Tal y como ha explicado Corredera, su tío pertenecía al grupo de riesgo debido a sus patologías respiratorias. «Vivía solo desde hacía 11 años, cuando falleció su madre, mi abuela Maruja. Sin hijos ni pareja pero con tres hermanas, un cuñado y ocho sobrinos que lo adoramos», prosigue. La autora de ‘Hablemos de nosotras’ ha aprovechado la ocasión para echar la vista atrás y no ha dudado en compartir algunos de sus mejores recuerdos junto a uno de sus tío favoritos.

A pesar de ser muy hermética a la hora de hablar de su vida privada, lo cierto es que ha querido abrirse en canal para hacerle partícipe a sus seguidores lo buena persona que era el hermano de su madre. Así, la presentadora ha asegurado que su tío era cómplice y cariñoso con todos los hijos de sus hermana. «Conocía cada rincón de Vigo, especialmente de Lavadores y O Calvario. Se pateó a fondo toda la ciudad a lo largo de sus 76 años, con las paradas obligatorias para el chiqueteo y los Ducados. Fan absoluto de Federico se emocionaba orgulloso cuando su admirado locutor me nombraba en su programa. O cuando salía algo mío en el Faro o La Voz», rememoraba emocionada.

Con dolor, la presentadora ha hecho público el cariñoso apodo que utilizaba su tío para referirse a ella y ha lamentado no poder haber estado junto a él en su último aliento. «‘Carloteira» me llamaba. Qué pena tan grande no poder estar en Vigo. Qué tristeza no poder haberte dicho por última vez lo mucho que te queríamos tod@s tus sobrin@s. Quiero dar las gracias más sentidas al equipo del hospital que le acompañaron y cuidaron hasta su último aliento. Y todo mi reconocimiento a mi prima Elena, la doctora Lorenzo Llauger. Ya estás con los abueliños. Háblales por favor de su bisnieta Alba. Diles que los siento siempre conmigo. Buen viaje, tío. Eras, fundamentalmente, una buena persona. Descansa en paz», finalizaba. 

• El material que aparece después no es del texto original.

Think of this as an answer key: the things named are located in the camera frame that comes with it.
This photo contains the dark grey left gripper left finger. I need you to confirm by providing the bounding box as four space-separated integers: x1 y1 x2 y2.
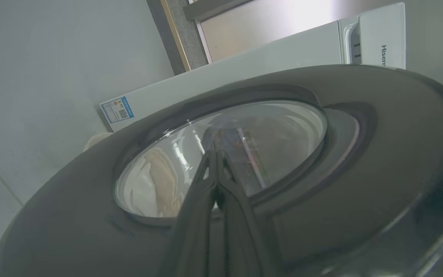
156 149 218 277

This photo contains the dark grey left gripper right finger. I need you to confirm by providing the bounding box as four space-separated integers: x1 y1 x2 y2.
217 151 283 277

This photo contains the dark grey washing machine door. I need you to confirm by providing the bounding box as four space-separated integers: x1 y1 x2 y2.
0 64 443 277

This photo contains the white washing machine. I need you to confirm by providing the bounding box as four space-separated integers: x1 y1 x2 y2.
99 2 406 133

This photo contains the blue energy label sticker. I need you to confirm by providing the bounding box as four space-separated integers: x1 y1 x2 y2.
100 96 134 124

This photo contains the grey wooden door frame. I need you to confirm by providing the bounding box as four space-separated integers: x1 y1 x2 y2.
147 0 253 75

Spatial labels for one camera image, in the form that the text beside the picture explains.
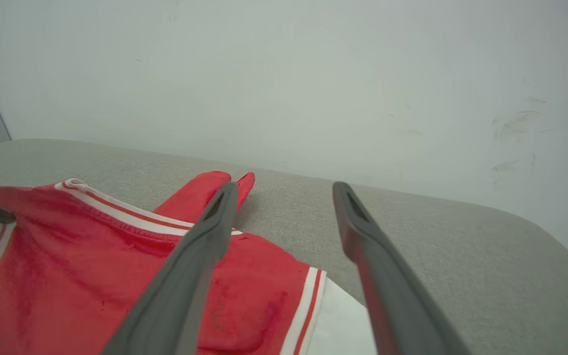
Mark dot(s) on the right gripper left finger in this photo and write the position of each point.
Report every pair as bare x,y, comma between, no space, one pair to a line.
175,305

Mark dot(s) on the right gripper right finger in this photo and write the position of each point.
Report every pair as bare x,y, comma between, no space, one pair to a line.
397,305

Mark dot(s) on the red and white shirt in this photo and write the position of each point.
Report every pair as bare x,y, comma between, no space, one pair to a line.
67,276

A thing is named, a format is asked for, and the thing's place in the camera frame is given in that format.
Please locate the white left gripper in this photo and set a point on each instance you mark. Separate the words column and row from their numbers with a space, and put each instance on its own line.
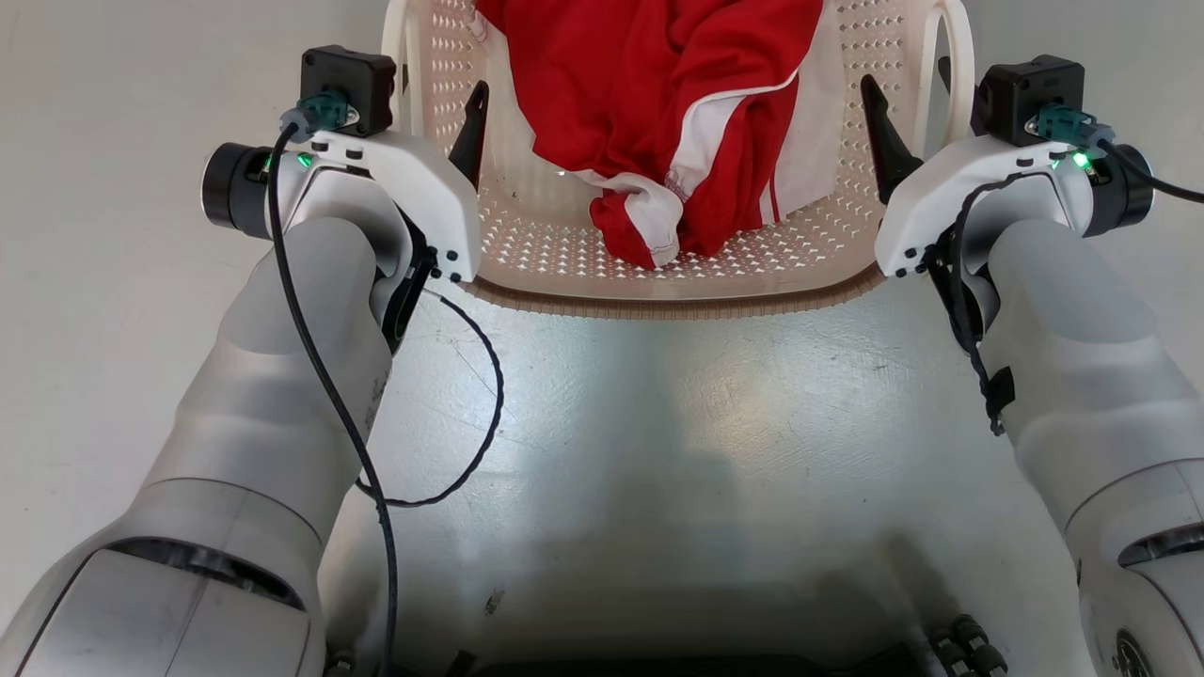
column 423, row 183

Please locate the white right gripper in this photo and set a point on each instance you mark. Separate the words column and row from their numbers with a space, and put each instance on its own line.
column 950, row 193

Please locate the beige perforated plastic laundry basket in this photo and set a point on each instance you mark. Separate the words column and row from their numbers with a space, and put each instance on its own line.
column 550, row 249

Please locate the dark robot base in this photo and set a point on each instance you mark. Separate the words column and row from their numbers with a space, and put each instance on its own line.
column 959, row 649

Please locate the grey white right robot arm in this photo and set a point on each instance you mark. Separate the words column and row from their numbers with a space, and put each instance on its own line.
column 1082, row 357

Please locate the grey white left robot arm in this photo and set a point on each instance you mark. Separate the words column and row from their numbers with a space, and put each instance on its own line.
column 263, row 395

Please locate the red and white garment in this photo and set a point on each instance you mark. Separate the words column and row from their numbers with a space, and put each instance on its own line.
column 640, row 85

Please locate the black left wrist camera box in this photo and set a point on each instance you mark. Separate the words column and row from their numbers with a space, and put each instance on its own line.
column 353, row 85

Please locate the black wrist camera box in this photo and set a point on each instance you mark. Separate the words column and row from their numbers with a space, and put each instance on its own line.
column 1025, row 89
column 353, row 85

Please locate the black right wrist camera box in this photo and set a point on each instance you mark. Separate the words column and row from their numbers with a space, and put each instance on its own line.
column 1025, row 89

Tuvo una infancia llena de cariño

Hace unos meses, Carlota Corredera se convertía en la invitada de Carlos Sobera en ‘Volverte a ver’ y abría su corazón para hablar de los aspectos más privados de su vida. A pesar de que no quiso entrar en algunos detalles, lo cierto es que Carlota Corredera reconoció haber crecido rodeada de mucho cariño. La de Vigo se emocionaba al ver imágenes de su padre y su hermana, a quienes perdió cuando era muy joven. «Compartí solo 20 años con él y de alguna manera, aunque él no lo sabía, me dejó un manual de instrucciones. Lo echo mucho de menos, creo que hubiera sido un abuelo excepcional. Empezó muy chico trabajando, soy hija del sector naval. Fue una persona muy honesta y comprometida, para mí es ejemplo absoluto y referente», relató visiblemente emocionada.

La gallega insistió en que su madre fue la culpable de que su familia saliera adelante, a pesar del inmenso dolor de haber sufrido la pérdida de su marido y al poco tiempo de su hijo pequeño con tan solo 18 años.«Durante mucho tiempo no nombraba a mi hermano. Cuando llegué a Madrid me reinventé. En Galicia había un estigma porque en un año habíamos tenido dos golpes… hoy puedo hablar de la muerte de mi hermano pero en su día fue un palo. Mi padre consiguió prepararnos par del desenlace, pero ¿quién se podía esperar que un chiquillo se fuera tan pronto? No hay que entrar en detalles para hablar de la bajada a los infiernos que hubo en mi casa. Me gusta que la gente escuche que tiene que tener esperanza, se puede volver a ser feliz«, afirmó entre lágrimas.